§ Task to carry out
Could you copy the data that follows exactly as written, but drop the pictures?

§ Data block
--------------------------------

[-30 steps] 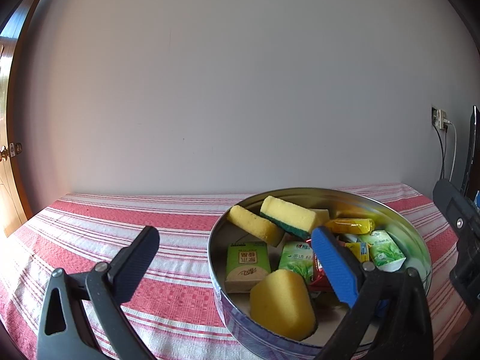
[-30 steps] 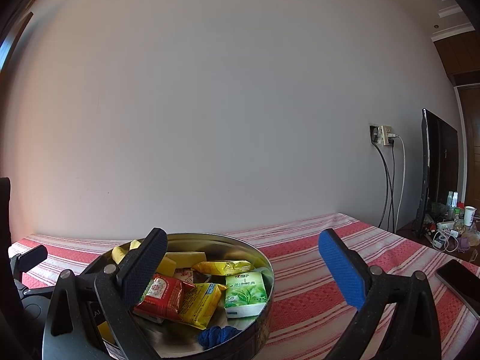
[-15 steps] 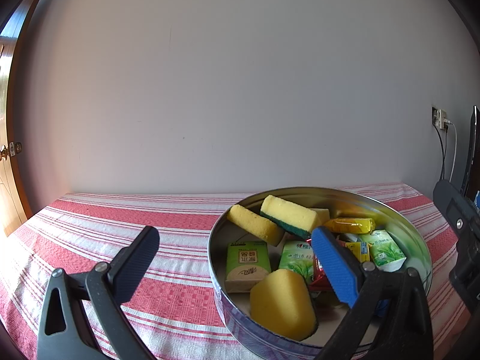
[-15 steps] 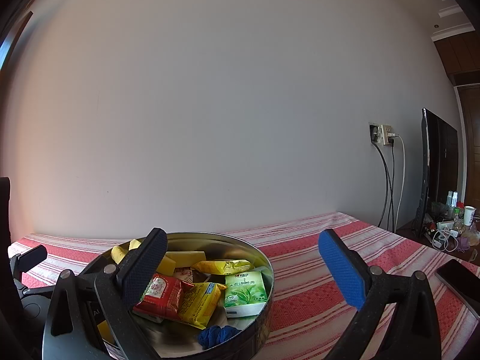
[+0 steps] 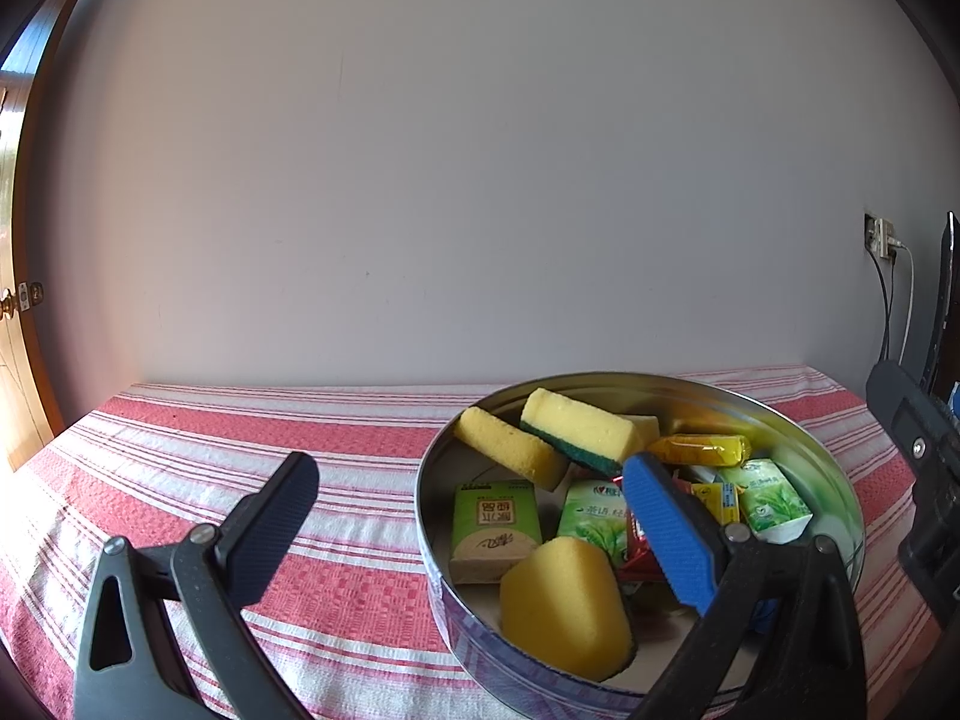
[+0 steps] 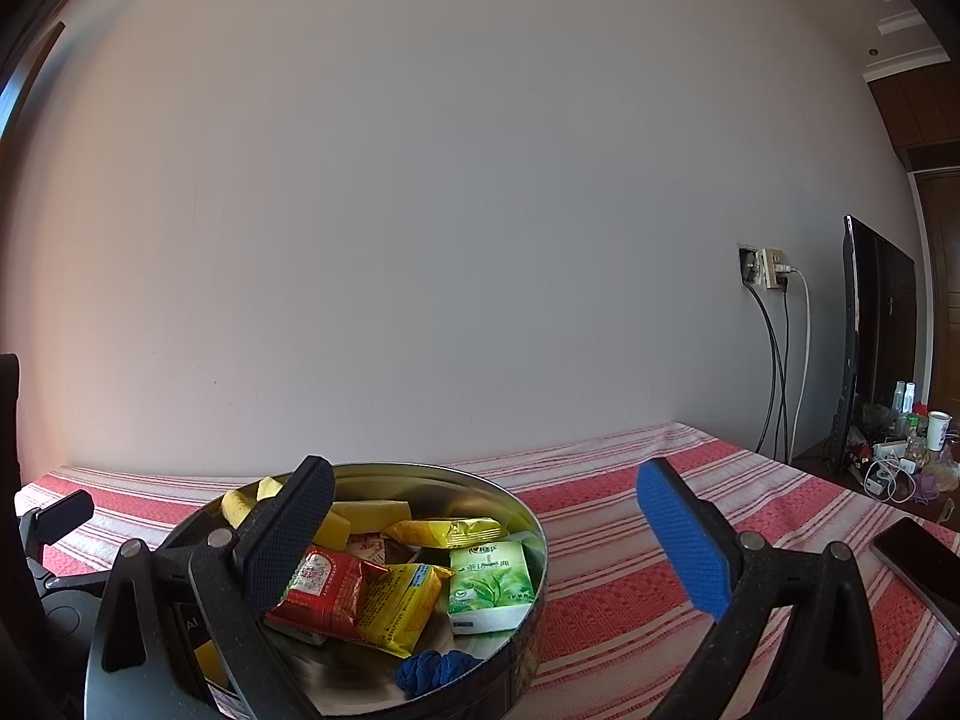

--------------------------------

§ Written solution
[-30 steps] 
[-30 steps] 
[-15 steps] 
[-15 steps] 
[+0 steps] 
[+0 steps] 

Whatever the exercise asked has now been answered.